Only it turned out not to be much of a leap between the hipster racism of the 2000s — McInnes has since left Vice — and the posturing of the alt-right in 2016. McInnes was doing Milo Yiannopoulos’s shtick before Milo was. Since 2003, Yiannopoulos’s career has wended through the haunts of the alt-right, places like Taki’s Magazine, a site that presents itself as a post-ideology subverter of the establishment but was originally edited by Richard Spencer and still posts plenty of racist material, and the virulently anti-immigrant and white nationalist site VDARE. He has attacked feminism for making women less happy, argued that “transphobia is perfectly natural,” and suggested that throughout history Jews “were ostracized for a good reason.” He is, unsurprisingly, a big supporter of Trump, whose Muslim ban he has described as “what we need in this day and age.”

McInnes’s trajectory makes clear the curdled assumptions at the heart of an “offend everyone” rebellion. A hipster racist may offend members of the establishment, but actually endangers people of color, Muslims, Jews, and women. There is no functional difference between white supremacy and misogyny as acts of irony or acts of hatred. From the perspective of the targets, it’s all the same. Regardless of intent, the spread of racist and anti-woman view makes them more acceptable, and thus more likely to be acted on.

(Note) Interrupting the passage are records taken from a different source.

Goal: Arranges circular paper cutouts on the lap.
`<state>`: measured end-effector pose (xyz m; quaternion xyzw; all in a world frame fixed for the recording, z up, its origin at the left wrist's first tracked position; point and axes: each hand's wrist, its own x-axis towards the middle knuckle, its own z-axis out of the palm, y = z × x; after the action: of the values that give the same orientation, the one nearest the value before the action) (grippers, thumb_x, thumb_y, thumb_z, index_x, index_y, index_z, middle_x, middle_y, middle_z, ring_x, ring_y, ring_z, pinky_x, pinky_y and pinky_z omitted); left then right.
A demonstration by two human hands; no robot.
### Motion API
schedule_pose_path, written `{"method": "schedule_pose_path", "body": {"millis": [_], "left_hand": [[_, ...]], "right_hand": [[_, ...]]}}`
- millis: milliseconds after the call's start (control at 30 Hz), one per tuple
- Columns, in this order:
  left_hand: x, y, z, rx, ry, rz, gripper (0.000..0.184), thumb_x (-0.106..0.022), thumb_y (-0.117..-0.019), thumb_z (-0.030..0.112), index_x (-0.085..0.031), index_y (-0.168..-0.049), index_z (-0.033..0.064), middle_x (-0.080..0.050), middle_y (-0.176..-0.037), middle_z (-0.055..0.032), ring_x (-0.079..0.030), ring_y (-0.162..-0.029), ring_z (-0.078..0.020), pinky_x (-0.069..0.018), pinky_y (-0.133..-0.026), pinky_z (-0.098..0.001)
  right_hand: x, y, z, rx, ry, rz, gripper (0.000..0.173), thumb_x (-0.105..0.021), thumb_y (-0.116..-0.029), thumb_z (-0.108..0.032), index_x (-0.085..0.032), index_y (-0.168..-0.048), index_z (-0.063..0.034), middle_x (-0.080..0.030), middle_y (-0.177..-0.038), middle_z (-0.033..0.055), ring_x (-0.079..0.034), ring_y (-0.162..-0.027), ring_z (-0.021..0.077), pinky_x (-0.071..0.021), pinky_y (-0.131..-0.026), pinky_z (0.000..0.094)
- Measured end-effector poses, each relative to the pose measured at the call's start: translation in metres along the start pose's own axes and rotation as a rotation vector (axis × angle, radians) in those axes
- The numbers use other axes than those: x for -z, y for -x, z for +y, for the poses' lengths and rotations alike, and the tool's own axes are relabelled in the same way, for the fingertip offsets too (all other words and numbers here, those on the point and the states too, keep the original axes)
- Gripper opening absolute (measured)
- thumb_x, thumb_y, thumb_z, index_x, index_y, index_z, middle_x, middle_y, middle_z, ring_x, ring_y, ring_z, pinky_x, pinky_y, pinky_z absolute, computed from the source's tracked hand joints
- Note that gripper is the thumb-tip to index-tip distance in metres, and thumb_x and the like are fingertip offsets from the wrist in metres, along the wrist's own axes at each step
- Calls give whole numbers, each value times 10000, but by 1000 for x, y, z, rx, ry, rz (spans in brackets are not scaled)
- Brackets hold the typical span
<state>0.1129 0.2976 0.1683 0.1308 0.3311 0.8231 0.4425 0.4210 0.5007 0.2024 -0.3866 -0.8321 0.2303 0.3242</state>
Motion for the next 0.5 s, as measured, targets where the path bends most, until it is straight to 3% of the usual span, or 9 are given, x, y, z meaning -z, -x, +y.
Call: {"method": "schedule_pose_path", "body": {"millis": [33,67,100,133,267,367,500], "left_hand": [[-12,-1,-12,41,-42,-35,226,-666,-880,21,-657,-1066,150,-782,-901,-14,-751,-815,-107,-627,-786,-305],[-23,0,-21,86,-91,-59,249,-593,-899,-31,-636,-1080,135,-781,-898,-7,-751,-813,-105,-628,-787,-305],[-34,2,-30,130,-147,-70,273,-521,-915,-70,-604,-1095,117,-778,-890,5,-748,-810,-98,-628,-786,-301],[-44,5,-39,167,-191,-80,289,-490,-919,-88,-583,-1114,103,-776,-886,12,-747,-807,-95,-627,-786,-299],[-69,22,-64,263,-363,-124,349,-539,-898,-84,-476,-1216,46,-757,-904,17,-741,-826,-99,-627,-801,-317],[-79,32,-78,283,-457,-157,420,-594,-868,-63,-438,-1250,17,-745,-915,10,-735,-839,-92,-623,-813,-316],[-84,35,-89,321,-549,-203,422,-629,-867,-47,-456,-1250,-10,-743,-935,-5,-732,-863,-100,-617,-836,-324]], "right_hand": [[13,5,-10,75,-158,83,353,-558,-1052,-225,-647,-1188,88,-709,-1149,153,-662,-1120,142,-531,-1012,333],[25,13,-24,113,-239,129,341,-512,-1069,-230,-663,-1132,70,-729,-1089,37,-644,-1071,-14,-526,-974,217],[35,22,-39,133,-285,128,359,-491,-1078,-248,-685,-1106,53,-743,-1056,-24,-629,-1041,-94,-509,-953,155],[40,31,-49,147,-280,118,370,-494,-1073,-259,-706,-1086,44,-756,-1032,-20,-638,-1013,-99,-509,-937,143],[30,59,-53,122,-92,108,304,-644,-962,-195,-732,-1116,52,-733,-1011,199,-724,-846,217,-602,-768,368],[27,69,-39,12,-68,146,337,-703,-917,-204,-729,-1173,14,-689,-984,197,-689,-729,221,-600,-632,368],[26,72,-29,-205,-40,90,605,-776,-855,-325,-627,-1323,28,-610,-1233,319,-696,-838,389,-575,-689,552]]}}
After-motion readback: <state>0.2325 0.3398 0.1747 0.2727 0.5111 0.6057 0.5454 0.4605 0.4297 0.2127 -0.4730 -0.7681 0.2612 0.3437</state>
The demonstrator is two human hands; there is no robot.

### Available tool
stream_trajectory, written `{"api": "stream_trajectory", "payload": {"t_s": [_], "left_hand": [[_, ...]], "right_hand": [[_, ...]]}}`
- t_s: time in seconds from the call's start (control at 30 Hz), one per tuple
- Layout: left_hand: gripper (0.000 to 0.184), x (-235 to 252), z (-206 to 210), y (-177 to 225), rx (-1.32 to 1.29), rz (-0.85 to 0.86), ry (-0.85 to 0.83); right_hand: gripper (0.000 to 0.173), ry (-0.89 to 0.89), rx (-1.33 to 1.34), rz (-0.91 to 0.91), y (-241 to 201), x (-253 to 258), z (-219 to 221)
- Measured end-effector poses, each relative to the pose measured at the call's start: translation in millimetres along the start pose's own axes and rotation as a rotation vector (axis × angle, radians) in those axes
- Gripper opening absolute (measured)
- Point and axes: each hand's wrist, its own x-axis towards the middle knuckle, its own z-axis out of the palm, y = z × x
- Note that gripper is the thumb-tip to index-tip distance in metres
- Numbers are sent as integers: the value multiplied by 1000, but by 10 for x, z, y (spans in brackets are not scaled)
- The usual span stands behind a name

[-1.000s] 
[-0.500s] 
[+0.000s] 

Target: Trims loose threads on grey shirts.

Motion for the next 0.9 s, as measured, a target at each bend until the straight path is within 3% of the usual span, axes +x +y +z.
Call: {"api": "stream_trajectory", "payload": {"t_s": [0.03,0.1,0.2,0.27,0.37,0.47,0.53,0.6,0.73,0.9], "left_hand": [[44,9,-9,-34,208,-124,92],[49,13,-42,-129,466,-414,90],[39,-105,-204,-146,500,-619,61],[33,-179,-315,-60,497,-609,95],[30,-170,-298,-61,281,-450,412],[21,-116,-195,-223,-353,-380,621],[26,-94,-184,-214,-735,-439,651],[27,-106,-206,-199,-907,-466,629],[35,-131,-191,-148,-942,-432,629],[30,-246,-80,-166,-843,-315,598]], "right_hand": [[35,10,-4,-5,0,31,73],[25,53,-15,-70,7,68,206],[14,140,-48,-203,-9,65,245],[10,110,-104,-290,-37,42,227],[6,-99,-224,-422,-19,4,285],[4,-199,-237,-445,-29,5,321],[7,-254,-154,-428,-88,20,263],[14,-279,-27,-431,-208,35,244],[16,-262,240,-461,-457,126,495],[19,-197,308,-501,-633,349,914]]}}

But the coverage of Vice and McInnes, like that of punks and skinheads in an earlier era, also points to the problem of journalistic wonder at racism that comes in unexpected packages. To fix their coverage of racism, journalists must first confront the false assumption at the core of current coverage: that attitudes like white supremacy are artifacts of a distant past, that they reflect a lack of education, style, and sophistication. Attitudes like white supremacy are about power, and they dress up in whatever way they need to in order to protect that power. Only when that truth is fully understood can journalists set aside their awe at dapper Klansmen and hip racists — and begin to offer clear-eyed accounts of the dangerous ideology still in our midst.

Nicole Hemmer, a Vox columnist, is author of Messengers of the Right: Conservative Media and the Transformation of American Politics. She is an assistant professor at the University of Virginia’s Miller Center and co-host of the Past Present podcast.